Gramm-Leach-Bliley Act: FAQs

1.What is the Gramm-Leach-Bliley (GLB) Act ?

A. The GLB Act, also known as the Financial Services Modernization Act was passed in 1999 and featured a sweeping overhaul of the financial services landscape with an emphasis on expanding the powers of bank holding companies by broadening the legal definition of “financial institution” to include activities not normally thought of as those of a financial institution.

2. What are some of these new financial institutions?

A. In addition to banks and savings and loan associations; financial institutions now include insurance agencies and companies, loan brokers, real estate agents/brokers, investment advisors, tax preparers, auto dealers who lease or finance, real estate appraisers, check-cashing companies, non bank lenders, university financial aid offices, mortgage loan brokers/lenders, and courier services among others.

3.Why did the FTC enact the Safeguards Rule?
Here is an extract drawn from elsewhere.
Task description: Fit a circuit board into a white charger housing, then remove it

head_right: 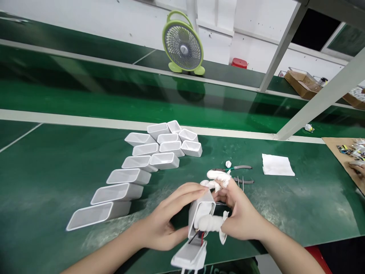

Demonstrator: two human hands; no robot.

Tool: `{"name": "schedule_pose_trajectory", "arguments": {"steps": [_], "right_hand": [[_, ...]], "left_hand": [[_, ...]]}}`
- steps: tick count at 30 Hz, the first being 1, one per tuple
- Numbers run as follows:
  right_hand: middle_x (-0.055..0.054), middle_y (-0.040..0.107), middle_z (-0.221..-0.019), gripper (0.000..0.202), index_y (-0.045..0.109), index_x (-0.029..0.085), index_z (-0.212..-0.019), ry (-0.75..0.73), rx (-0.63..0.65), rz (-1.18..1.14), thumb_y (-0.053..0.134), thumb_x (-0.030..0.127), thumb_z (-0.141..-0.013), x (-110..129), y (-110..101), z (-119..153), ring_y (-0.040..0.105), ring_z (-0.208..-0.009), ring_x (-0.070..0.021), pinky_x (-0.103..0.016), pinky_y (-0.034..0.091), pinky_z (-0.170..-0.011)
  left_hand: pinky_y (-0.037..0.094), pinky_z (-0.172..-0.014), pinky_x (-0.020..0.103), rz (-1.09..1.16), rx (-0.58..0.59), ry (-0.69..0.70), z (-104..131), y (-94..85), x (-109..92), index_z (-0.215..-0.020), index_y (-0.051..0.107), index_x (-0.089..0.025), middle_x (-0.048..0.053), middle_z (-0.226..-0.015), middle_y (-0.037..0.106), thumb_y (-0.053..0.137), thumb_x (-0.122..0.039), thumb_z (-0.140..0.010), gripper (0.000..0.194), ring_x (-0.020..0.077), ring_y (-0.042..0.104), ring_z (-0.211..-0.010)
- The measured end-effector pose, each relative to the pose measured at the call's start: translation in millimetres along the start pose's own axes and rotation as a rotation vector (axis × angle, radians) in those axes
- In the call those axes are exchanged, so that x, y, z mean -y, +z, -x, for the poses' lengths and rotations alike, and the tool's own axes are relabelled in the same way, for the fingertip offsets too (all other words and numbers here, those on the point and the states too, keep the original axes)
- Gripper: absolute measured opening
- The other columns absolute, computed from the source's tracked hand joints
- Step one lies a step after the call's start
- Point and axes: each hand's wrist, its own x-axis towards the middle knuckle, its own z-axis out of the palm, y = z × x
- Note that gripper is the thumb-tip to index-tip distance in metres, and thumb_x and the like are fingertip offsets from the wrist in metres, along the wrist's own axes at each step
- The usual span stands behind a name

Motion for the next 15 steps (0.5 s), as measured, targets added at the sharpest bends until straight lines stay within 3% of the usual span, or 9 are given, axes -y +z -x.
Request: {"name": "schedule_pose_trajectory", "arguments": {"steps": [3, 6, 9, 11, 13, 15], "right_hand": [[-0.013, 0.048, -0.139, 0.088, 0.028, 0.032, -0.149, -0.112, 0.065, 0.260, 0.079, 0.040, -0.078, 6, -10, -1, 0.055, -0.119, -0.0252, -0.041, 0.047, -0.103], [-0.012, 0.043, -0.143, 0.069, 0.040, 0.032, -0.143, -0.257, 0.111, 0.593, 0.074, 0.031, -0.084, 17, -15, -2, 0.042, -0.133, -0.0285, -0.044, 0.039, -0.109], [-0.010, 0.052, -0.124, 0.045, 0.052, 0.028, -0.127, -0.320, 0.091, 0.702, 0.065, 0.015, -0.086, 24, -8, 6, 0.052, -0.116, -0.0233, -0.033, 0.049, -0.094], [-0.006, 0.055, -0.106, 0.036, 0.054, 0.025, -0.115, -0.265, 0.019, 0.731, 0.063, 0.009, -0.084, 18, 1, 17, 0.056, -0.095, -0.0191, -0.026, 0.050, -0.076], [-0.003, 0.053, -0.093, 0.028, 0.053, 0.023, -0.105, -0.179, -0.075, 0.763, 0.060, 0.007, -0.084, 3, 13, 30, 0.052, -0.079, -0.0162, -0.023, 0.046, -0.064], [-0.002, 0.051, -0.088, 0.022, 0.051, 0.023, -0.101, -0.129, -0.155, 0.779, 0.056, 0.008, -0.085, -15, 22, 41, 0.049, -0.070, -0.0150, -0.022, 0.043, -0.058]], "left_hand": [[0.048, -0.105, 0.047, 0.204, 0.049, -0.133, -3, -2.2, -1, -0.145, 0.037, -0.021, 0.018, -0.134, 0.053, 0.065, -0.025, -0.090, 0.062, 0.0316, 0.054, -0.124], [0.053, -0.099, 0.045, 0.479, 0.118, -0.260, -8, -5.6, -3, -0.145, 0.028, -0.025, 0.018, -0.136, 0.052, 0.067, -0.022, -0.087, 0.070, 0.0302, 0.058, -0.121], [0.056, -0.093, 0.041, 0.565, 0.289, -0.315, -13, -18.7, -7, -0.140, 0.031, -0.024, 0.017, -0.131, 0.055, 0.063, -0.021, -0.086, 0.063, 0.0272, 0.061, -0.115], [0.055, -0.094, 0.038, 0.417, 0.380, -0.367, -14, -31.3, -12, -0.139, 0.038, -0.024, 0.014, -0.133, 0.054, 0.056, -0.020, -0.089, 0.053, 0.0248, 0.061, -0.115], [0.052, -0.100, 0.039, 0.143, 0.301, -0.484, -11, -39.0, -20, -0.134, 0.048, -0.025, 0.011, -0.137, 0.051, 0.046, -0.021, -0.095, 0.039, 0.0233, 0.057, -0.121], [0.048, -0.105, 0.039, -0.102, 0.070, -0.590, -7, -34.5, -31, -0.126, 0.056, -0.025, 0.008, -0.132, 0.055, 0.040, -0.025, -0.100, 0.030, 0.0225, 0.055, -0.122]]}}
A. The FTC enacted this rule in order to meet the GLBA’s requirement that all covered institutions not already regulated by federal or state agencies would be regulated by the Federal Trade Commission.

4.Do these regulations apply in every state?

A. Yes, these are federal laws and apply everywhere within the United States regardless of the institution’s size.

5.Are Certified Public Accountants (CPAs) also included?

A. Yes, if they prepare or assist in the filing of any tax returns and in the process are the possessors of confidential client information such as bank account numbers, social security numbers, etc.

6. What is the deadline for compliance with the FTC’s Safeguards Rule?

A. May 23, 2003 or May 23, 2004 if you meet certain special circumstances.

7.What are the FTC fines for non-compliance?

A. While the FTC can impose fines of up to $10,000 per day for failure to comply with required regulations; the real danger to a small business is in the event of a civil lawsuit filed as a result of a client’s loss of confidential information resulting in “identity theft.” A plaintiff’s lawyer might have an easier time in constructing a case if the business didn’t take reasonable measures to protect the client’s information

8.I’ve got a firewall on my network and anti-virus software installed so I shouldn’t need to do much more to comply?

A. Setting aside the fact that very few Windows computers not in expert hands are safe while connected to the internet; the rule requires that written security policies and procedures be put in place as well as that reasonable efforts be made to secure the network from unauthorized use.